Repeat, exactly as they appear, the lines from the one with "right finger shown" through the last line of the entries below, but none of the pictures.

━━━ DATA SHOWN ━━━

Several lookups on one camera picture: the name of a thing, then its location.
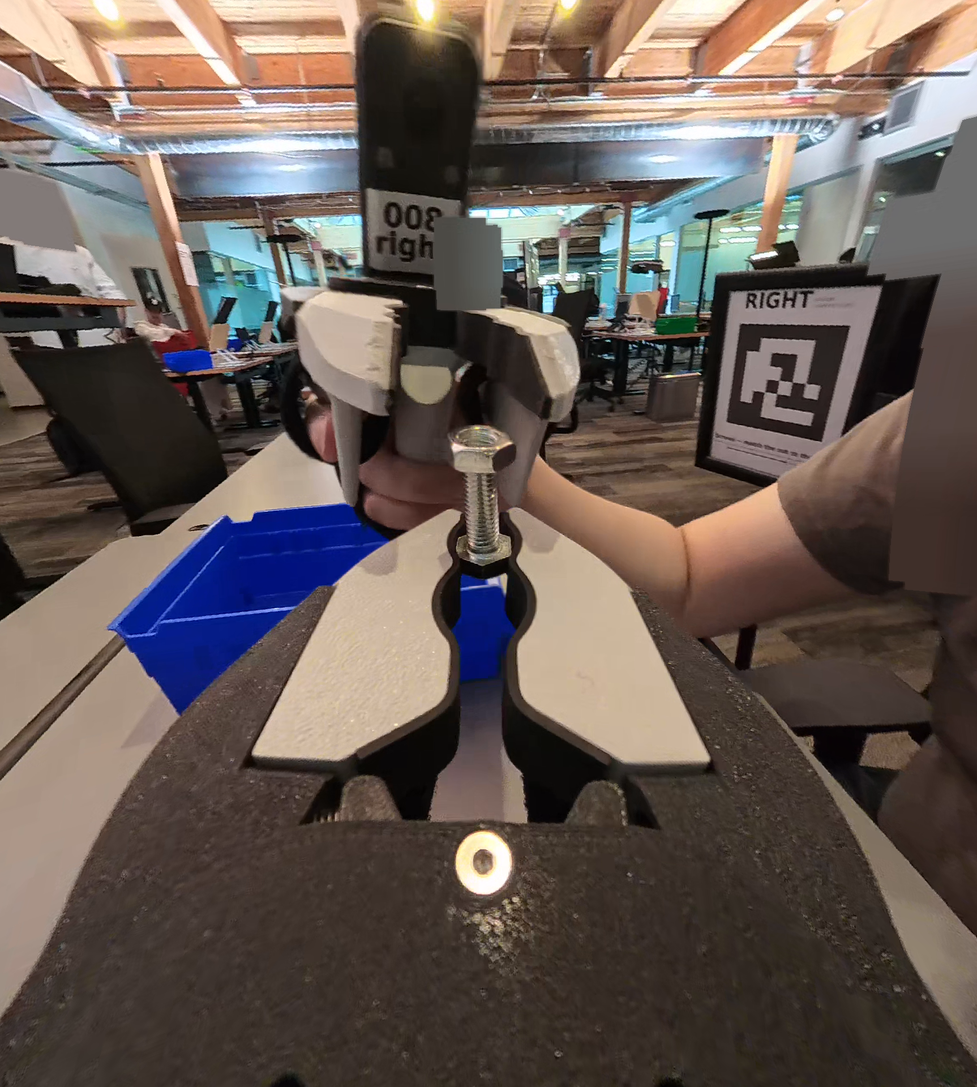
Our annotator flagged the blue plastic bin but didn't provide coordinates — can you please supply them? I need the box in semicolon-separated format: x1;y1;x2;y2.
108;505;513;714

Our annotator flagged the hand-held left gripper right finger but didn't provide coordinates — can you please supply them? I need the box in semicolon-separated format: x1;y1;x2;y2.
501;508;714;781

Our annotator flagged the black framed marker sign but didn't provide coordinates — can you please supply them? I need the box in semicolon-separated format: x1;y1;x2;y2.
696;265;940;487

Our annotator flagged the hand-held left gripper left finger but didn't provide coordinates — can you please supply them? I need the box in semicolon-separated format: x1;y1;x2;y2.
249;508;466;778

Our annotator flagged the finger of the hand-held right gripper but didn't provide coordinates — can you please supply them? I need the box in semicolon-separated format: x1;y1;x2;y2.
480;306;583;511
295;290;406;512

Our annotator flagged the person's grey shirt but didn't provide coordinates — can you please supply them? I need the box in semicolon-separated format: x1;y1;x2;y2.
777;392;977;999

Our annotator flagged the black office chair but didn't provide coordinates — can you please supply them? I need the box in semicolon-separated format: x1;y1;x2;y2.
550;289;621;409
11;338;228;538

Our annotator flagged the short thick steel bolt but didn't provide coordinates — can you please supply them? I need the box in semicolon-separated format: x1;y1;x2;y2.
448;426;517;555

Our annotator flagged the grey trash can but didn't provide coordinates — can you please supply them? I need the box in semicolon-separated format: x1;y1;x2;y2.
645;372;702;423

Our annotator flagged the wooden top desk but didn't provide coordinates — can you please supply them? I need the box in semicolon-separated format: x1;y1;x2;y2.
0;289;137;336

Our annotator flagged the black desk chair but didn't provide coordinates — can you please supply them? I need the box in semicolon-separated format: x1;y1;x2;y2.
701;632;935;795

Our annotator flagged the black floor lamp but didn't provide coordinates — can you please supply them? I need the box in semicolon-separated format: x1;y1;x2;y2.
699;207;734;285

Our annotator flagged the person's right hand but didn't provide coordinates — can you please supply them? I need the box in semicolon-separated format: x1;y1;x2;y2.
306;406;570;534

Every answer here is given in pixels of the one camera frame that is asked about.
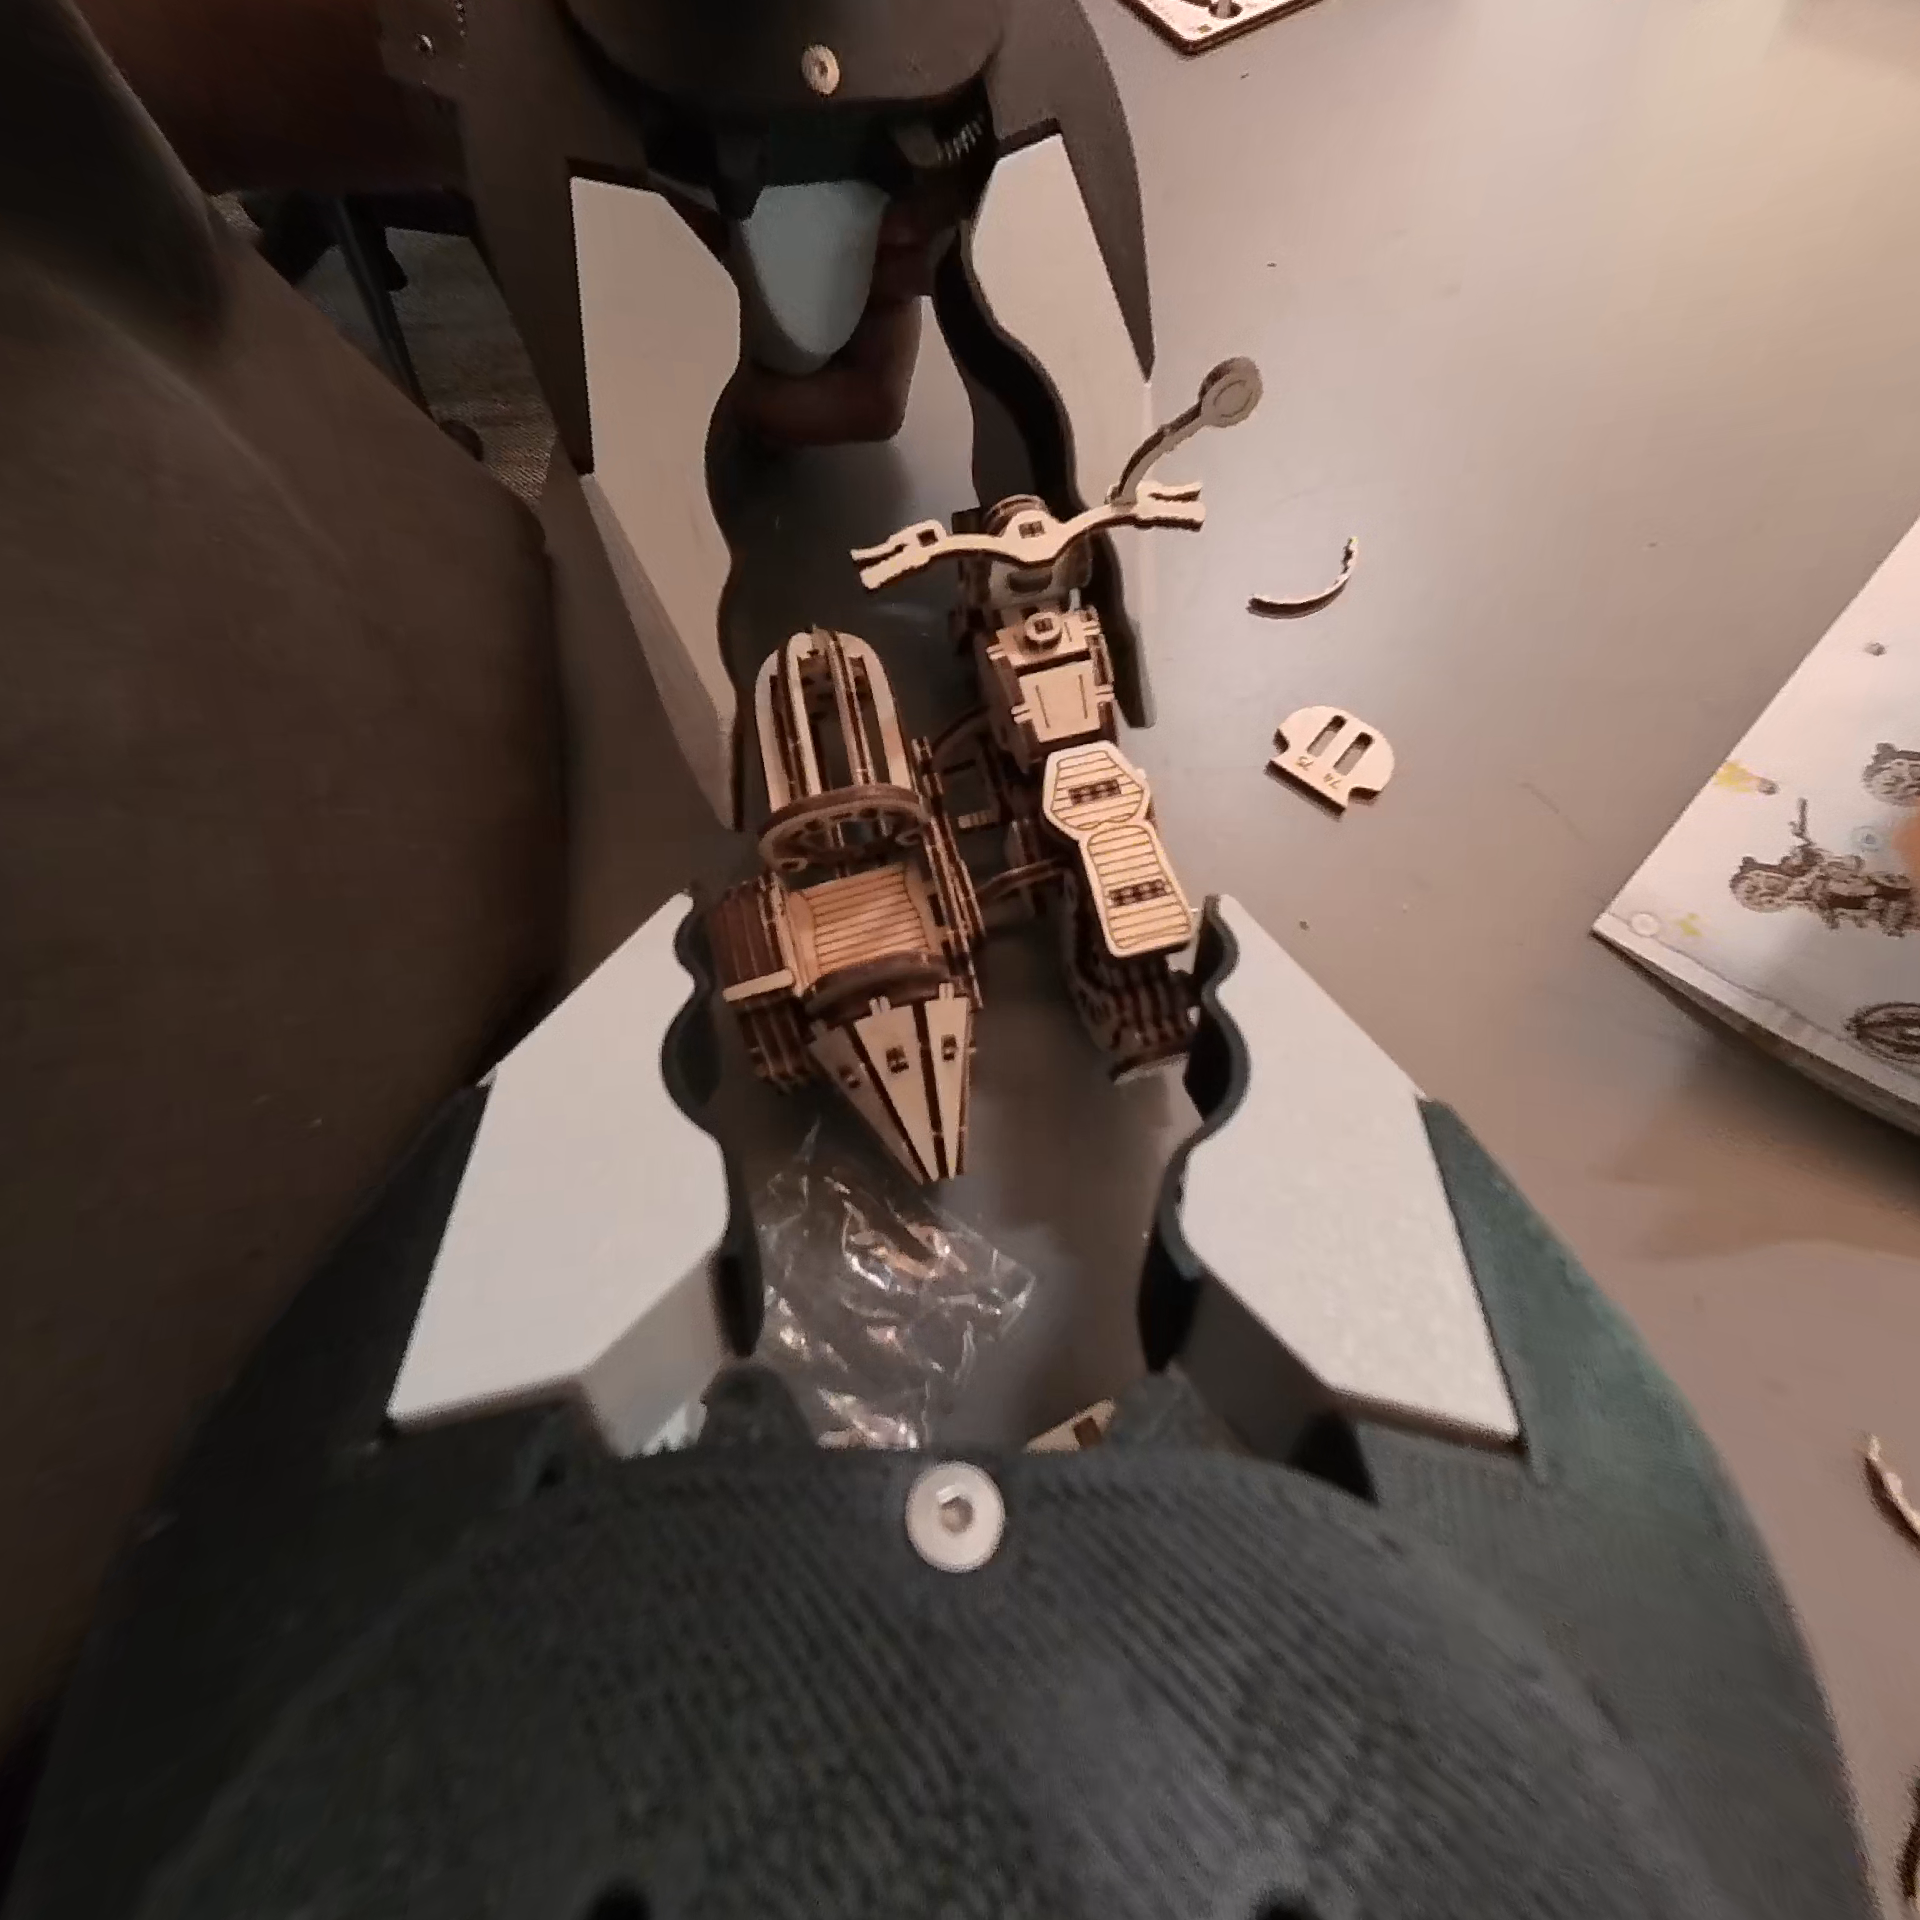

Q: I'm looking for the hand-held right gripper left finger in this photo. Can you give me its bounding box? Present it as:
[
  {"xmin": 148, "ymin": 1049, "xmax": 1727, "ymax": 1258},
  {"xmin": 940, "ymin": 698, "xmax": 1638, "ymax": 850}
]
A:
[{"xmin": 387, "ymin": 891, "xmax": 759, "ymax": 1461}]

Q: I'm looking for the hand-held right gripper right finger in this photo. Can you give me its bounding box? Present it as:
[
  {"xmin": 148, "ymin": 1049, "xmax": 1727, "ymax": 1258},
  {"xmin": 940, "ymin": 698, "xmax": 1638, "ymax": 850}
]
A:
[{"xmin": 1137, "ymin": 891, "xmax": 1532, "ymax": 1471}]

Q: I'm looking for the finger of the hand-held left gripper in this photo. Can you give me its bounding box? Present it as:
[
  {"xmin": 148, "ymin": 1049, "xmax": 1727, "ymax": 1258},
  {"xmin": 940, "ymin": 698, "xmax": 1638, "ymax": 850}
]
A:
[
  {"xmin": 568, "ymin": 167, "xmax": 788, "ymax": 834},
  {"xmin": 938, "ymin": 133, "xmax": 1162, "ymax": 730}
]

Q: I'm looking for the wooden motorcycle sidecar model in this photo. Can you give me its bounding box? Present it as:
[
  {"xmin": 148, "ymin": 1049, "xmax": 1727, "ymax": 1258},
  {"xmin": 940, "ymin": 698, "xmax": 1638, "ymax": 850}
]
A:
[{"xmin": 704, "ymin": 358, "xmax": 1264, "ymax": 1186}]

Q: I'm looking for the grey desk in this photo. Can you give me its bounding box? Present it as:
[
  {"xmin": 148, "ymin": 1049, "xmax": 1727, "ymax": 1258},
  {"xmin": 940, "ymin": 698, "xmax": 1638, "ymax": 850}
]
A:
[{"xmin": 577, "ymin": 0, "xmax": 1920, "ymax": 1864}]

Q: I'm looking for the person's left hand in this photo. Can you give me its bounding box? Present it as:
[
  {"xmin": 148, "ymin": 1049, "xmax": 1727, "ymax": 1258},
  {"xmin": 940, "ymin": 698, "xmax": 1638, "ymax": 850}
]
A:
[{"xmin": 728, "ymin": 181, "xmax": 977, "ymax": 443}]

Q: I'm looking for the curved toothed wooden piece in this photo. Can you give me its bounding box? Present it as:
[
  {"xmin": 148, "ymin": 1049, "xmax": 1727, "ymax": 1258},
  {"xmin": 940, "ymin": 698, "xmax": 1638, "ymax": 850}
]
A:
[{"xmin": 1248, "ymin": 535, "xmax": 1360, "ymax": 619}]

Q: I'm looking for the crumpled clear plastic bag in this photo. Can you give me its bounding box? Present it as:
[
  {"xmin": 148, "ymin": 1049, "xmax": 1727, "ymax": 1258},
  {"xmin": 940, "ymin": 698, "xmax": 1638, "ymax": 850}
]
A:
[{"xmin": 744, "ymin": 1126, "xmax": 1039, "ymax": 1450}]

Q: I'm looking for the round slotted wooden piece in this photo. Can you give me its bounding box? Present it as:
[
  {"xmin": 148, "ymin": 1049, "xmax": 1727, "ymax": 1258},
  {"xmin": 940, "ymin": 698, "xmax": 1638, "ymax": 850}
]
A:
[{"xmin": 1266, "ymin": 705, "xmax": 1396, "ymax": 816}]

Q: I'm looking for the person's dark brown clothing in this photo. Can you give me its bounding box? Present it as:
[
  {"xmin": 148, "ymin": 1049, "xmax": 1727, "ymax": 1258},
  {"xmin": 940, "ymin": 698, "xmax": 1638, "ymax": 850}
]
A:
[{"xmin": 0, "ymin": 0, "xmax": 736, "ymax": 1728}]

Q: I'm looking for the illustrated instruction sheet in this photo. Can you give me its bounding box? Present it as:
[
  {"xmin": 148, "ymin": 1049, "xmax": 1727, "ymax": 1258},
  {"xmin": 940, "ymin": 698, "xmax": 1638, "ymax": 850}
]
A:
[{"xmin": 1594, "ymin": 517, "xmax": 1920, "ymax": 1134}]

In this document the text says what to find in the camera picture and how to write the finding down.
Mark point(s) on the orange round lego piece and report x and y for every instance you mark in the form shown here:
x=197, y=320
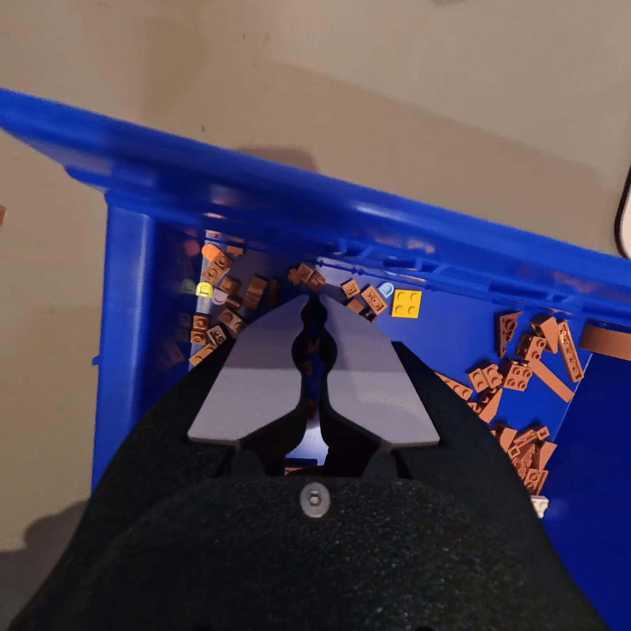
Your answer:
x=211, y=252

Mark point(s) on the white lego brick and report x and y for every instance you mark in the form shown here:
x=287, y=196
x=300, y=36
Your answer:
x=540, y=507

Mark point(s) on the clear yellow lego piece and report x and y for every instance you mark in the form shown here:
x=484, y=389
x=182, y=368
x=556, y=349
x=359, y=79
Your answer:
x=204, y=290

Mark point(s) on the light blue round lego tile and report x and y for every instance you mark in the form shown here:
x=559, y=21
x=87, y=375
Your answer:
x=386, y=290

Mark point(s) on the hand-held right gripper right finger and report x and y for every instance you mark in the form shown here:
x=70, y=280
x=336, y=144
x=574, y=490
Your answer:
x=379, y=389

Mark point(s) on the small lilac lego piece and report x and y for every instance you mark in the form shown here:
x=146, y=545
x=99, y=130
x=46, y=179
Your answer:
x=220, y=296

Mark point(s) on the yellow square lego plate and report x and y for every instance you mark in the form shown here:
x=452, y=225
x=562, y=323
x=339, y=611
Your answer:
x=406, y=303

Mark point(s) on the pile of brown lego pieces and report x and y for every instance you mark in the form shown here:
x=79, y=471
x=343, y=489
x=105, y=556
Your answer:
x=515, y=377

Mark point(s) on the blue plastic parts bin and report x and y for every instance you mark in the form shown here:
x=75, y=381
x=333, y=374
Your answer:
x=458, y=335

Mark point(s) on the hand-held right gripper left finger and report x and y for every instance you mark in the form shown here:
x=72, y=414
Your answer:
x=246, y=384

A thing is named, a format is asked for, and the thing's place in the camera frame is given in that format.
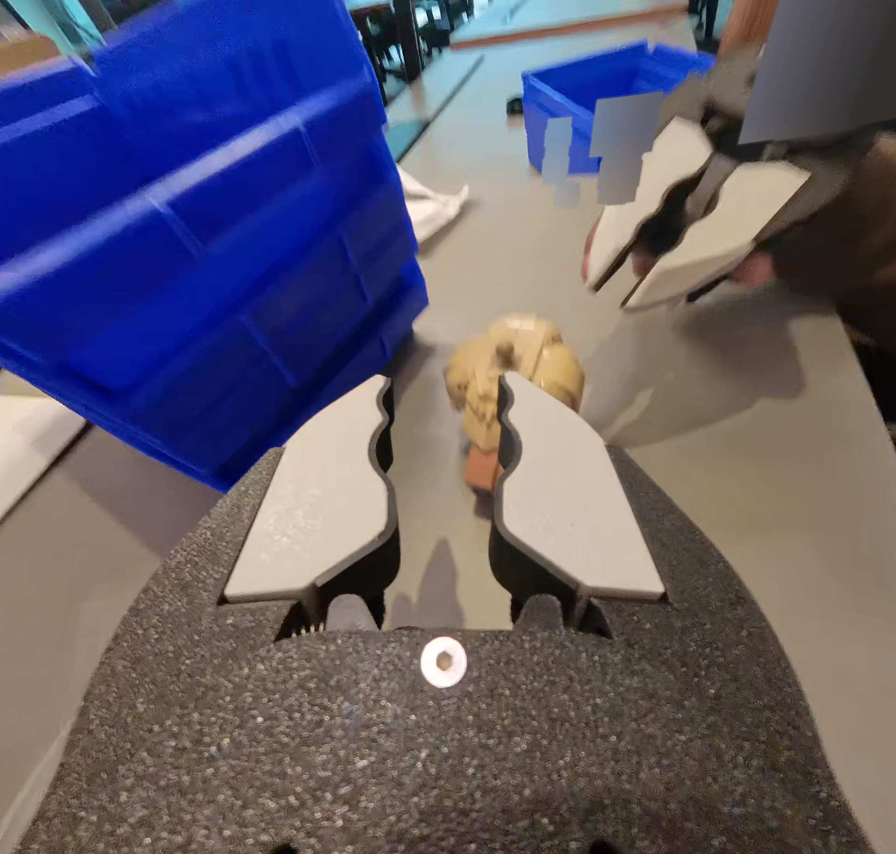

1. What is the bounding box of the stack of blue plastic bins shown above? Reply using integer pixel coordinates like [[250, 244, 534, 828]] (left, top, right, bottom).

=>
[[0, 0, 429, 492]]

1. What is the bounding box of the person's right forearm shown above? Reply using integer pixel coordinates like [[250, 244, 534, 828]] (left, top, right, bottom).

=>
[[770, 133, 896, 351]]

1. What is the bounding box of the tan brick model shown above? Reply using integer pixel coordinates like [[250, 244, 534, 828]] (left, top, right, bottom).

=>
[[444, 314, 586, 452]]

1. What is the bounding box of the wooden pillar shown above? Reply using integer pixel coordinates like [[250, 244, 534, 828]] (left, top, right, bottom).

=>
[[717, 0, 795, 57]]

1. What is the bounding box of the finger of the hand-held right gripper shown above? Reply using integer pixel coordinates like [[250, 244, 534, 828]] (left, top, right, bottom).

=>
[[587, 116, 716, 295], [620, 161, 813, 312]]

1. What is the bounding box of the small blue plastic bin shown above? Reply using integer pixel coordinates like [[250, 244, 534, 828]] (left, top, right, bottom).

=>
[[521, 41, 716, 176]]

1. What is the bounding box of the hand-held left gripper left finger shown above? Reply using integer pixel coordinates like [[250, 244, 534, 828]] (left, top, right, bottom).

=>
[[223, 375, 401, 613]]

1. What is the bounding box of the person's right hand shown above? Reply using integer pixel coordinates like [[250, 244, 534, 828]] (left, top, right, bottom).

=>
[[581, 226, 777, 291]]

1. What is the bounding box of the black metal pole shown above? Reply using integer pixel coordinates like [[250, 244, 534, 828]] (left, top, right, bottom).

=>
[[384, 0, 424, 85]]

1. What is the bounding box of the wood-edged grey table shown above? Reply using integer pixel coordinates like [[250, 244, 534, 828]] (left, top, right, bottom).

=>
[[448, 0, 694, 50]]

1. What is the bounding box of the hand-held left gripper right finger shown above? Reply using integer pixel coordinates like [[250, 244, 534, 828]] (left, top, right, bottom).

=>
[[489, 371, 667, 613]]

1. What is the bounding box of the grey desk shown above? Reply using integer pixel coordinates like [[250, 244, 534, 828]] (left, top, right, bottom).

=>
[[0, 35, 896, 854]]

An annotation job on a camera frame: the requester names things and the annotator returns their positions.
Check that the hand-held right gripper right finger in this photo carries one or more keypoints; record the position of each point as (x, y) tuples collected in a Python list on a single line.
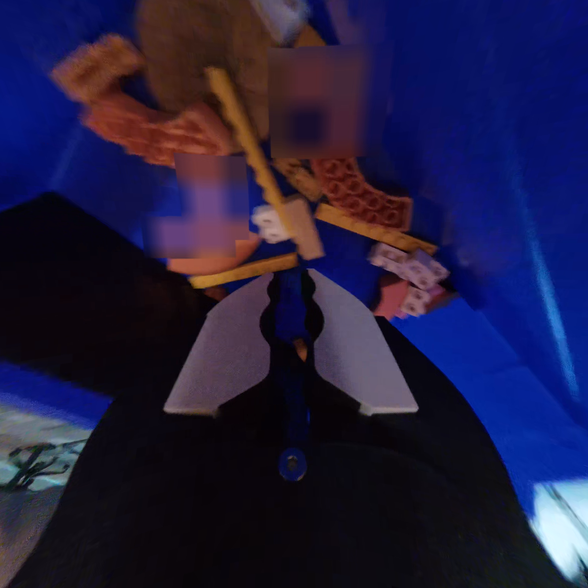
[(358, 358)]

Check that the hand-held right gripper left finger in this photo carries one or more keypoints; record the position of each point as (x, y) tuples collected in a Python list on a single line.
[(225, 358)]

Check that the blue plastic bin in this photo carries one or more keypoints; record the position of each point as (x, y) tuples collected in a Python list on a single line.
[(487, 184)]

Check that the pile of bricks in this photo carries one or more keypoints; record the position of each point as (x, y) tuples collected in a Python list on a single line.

━━━

**SOLUTION BELOW**
1. What is the bounding box of the hand-held left gripper right finger shown above? Reply using integer pixel coordinates like [[250, 244, 534, 828]] (left, top, right, bottom).

=>
[[489, 371, 667, 613]]

1. What is the bounding box of the grey desk shown above? Reply using integer pixel coordinates like [[250, 244, 534, 828]] (left, top, right, bottom).

=>
[[0, 35, 896, 854]]

An annotation job on a camera frame: the requester names things and the annotator returns their positions.
Check that the hand-held right gripper right finger in this photo carries one or more keypoints; record the position of each point as (x, y) tuples collected in a Python list on a single line.
[(358, 358)]

Check that the hand-held right gripper left finger in this photo carries one or more keypoints; record the position of each point as (x, y) tuples collected in a Python list on a single line.
[(225, 358)]

Check that the blue plastic bin in this photo carries one or more keypoints; record the position of each point as (x, y) tuples collected in a Python list on a single line.
[(487, 184)]

Check that the pile of bricks in this photo carries one or more keypoints; record the position of each point as (x, y) tuples collected in a Python list on a single line.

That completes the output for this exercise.